General
- Category: Organic mineral
- Formula: Mg_{8}Ca_{8}(UO_{2})_{24}(CO_{3})_{30}O_{4}(OH)_{12}·138H_{2}O
- IMA symbol: Ewg
- Crystal system: Tetragonal
- Crystal class: 4/mmm (4/m 2/m 2/m) - Ditetragonal Dipyramidal

Identification
- Color: Yellow
- Other characteristics: Radioactive

= Ewingite =

Most structurally complex known mineral on Earth

Ewingite is a complex hydrous uranyl carbonate mineral of magnesium and calcium. Its chemical formula is Mg8Ca8(UO2)24(CO3)30O4(OH)12 * 138 H2O. It was discovered by Jakub Plášil of the Institute of Physics at the Academy of Sciences of the Czech Republic in the Plavno mine, Czech Republic. Travis Olds of the University of Notre Dame and colleagues described ewingite, which is the most structurally complex known mineral on Earth. Ewingite is named in honor of Rodney C. Ewing, Professor of Geological Sciences at Stanford University, USA.

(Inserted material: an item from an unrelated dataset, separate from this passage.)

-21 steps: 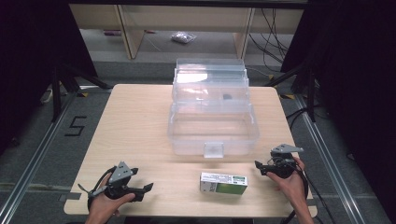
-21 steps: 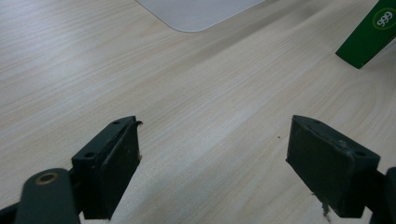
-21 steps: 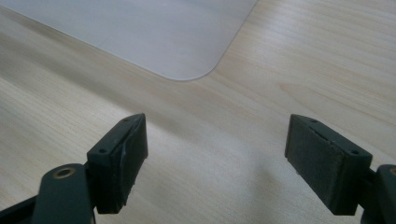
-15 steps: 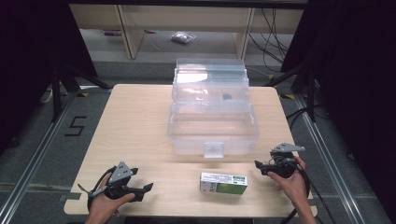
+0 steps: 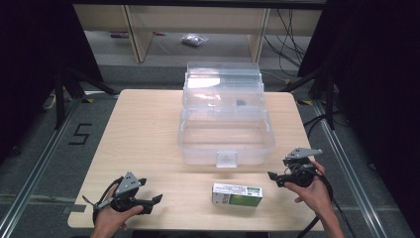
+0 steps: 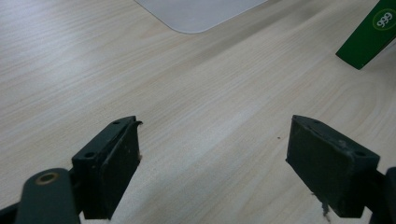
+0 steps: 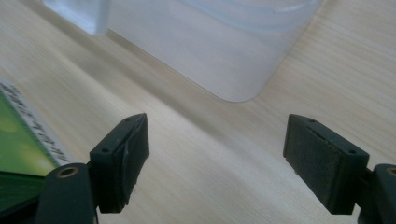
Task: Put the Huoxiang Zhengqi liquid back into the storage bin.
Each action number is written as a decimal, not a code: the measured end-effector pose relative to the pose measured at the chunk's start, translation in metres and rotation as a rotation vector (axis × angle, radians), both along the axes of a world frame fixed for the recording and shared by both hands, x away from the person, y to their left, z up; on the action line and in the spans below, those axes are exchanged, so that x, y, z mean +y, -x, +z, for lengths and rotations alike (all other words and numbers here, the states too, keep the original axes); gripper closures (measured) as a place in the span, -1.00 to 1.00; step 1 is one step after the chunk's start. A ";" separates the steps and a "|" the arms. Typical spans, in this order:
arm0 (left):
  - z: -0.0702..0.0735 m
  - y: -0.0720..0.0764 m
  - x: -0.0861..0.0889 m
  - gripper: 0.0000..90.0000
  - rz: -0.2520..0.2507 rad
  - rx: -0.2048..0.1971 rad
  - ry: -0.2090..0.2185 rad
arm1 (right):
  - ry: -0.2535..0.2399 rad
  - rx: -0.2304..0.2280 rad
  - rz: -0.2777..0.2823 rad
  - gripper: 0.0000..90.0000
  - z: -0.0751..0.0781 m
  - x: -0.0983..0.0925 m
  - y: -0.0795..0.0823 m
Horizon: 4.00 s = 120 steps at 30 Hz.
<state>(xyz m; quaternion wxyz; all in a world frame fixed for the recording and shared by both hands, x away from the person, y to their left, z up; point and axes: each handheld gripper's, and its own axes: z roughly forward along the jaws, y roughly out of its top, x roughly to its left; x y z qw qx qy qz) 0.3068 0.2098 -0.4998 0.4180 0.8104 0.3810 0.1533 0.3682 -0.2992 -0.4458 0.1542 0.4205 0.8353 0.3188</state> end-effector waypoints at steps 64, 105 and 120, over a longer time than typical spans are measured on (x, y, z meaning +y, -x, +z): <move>-0.003 0.001 -0.003 -0.63 0.014 -0.004 0.044 | 0.187 0.160 0.538 -0.54 0.043 0.132 0.024; -0.003 0.001 -0.003 -0.63 0.015 -0.004 0.045 | 0.335 0.251 0.593 -0.25 0.014 0.150 0.009; -0.003 0.001 -0.003 -0.63 0.011 -0.004 0.043 | 0.383 0.297 0.602 0.20 0.010 0.155 0.010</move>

The mineral is rare, due to its very narrow pH and compositional range required for formation, which are only known to occur in the Plavno mine. Ewingite forms through uranium oxidation occurring in the humid environment of the mine.

The mineral is chemically similar to rabbittite, swartzite, and albrechtschraufite.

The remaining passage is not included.